Public schools also added 221,000 jobs in July, though the Labor Department acknowledged that those figures could be inflated by seasonal adjustments and the way COVID-19 upended hiring cycles.
Other industries boasting strong jobs gains included professional and businesses services (60,000), transportation and warehousing (50,000), and health care (37,000), while the retail sector lost 6,000 jobs in July.
The strong jobs report comes at a critical time for President Biden, who has faced growing criticism from Republicans and concern among voters about the potential impact of his economic agenda. While Biden and Democrats enjoyed a wave of support after the March passage of the $1.9 trillion stimulus bill, rising inflation and hiring struggles for small businesses began to weigh on consumer confidence.

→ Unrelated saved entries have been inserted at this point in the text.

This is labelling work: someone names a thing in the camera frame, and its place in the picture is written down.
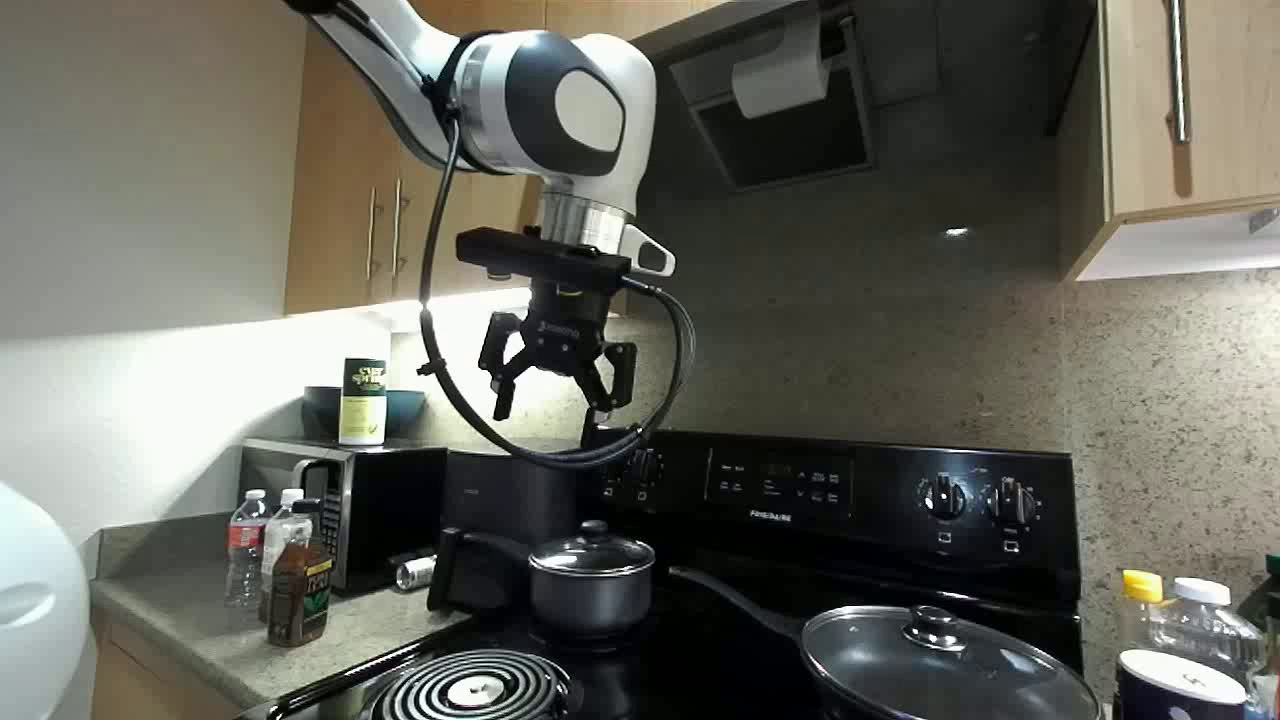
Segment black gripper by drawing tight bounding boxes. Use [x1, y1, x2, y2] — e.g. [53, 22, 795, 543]
[475, 271, 645, 423]

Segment black pan with glass lid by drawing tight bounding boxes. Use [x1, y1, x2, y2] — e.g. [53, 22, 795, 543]
[664, 562, 1110, 720]

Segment black air fryer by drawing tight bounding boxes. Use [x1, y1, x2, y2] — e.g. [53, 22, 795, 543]
[430, 442, 594, 615]

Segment small grey saucepan with lid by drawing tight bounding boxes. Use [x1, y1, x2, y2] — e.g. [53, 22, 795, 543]
[452, 516, 661, 638]

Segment black microwave oven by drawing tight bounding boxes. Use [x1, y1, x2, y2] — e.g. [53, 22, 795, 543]
[240, 434, 452, 594]

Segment teal bowl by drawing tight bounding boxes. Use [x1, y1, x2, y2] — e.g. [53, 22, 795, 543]
[300, 381, 431, 446]

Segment black electric stove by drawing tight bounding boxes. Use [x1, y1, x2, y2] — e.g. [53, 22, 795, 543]
[272, 427, 1089, 720]

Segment black coil burner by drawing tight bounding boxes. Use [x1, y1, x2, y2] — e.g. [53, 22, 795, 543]
[371, 642, 576, 720]

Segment dark range hood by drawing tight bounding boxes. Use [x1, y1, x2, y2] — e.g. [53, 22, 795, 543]
[635, 0, 1072, 191]

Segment white range hood light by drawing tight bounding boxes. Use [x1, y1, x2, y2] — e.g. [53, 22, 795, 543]
[729, 11, 834, 123]

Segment clear bottle with white cap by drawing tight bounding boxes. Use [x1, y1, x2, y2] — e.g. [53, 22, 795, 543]
[1155, 571, 1266, 676]

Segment white lidded jar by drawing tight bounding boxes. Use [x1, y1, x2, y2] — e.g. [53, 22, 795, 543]
[1113, 642, 1253, 720]

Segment dark glass bottle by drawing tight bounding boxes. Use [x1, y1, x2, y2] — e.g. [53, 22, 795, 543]
[1238, 553, 1280, 720]

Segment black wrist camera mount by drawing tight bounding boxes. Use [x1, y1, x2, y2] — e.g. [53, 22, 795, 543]
[452, 224, 680, 293]

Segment wooden cabinet with two handles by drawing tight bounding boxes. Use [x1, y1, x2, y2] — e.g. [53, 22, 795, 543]
[281, 0, 734, 317]

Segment long metal cabinet handle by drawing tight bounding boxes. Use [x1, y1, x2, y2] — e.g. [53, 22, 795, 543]
[1163, 0, 1198, 152]

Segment wooden cabinet with one handle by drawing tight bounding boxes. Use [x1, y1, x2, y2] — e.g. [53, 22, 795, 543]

But July’s stellar jobs gain, along with substantial upward revisions to the June and May jobs reports, gives Biden and Democrats solid signs of the U.S. economy adapting to a difficult landscape.
“Today’s jobs report is decisive proof that Democrats’ Build Back Better economy is working. Under President Biden and the Democratic Majorities in Congress, millions of good-paying jobs have been created, paychecks are surging, the economy is growing at the fastest rate in nearly forty years and the share of Americans living in poverty is set to reach the lowest level on record,” said Speaker Nancy Pelosi (D-Calif.) in a statement.
June’s initially reported gain of 850,000 jobs was revised up to 938,000 in the July report, and May’s gain of 583,000 was revised up to 614,000 — a total of 119,000 between the two months.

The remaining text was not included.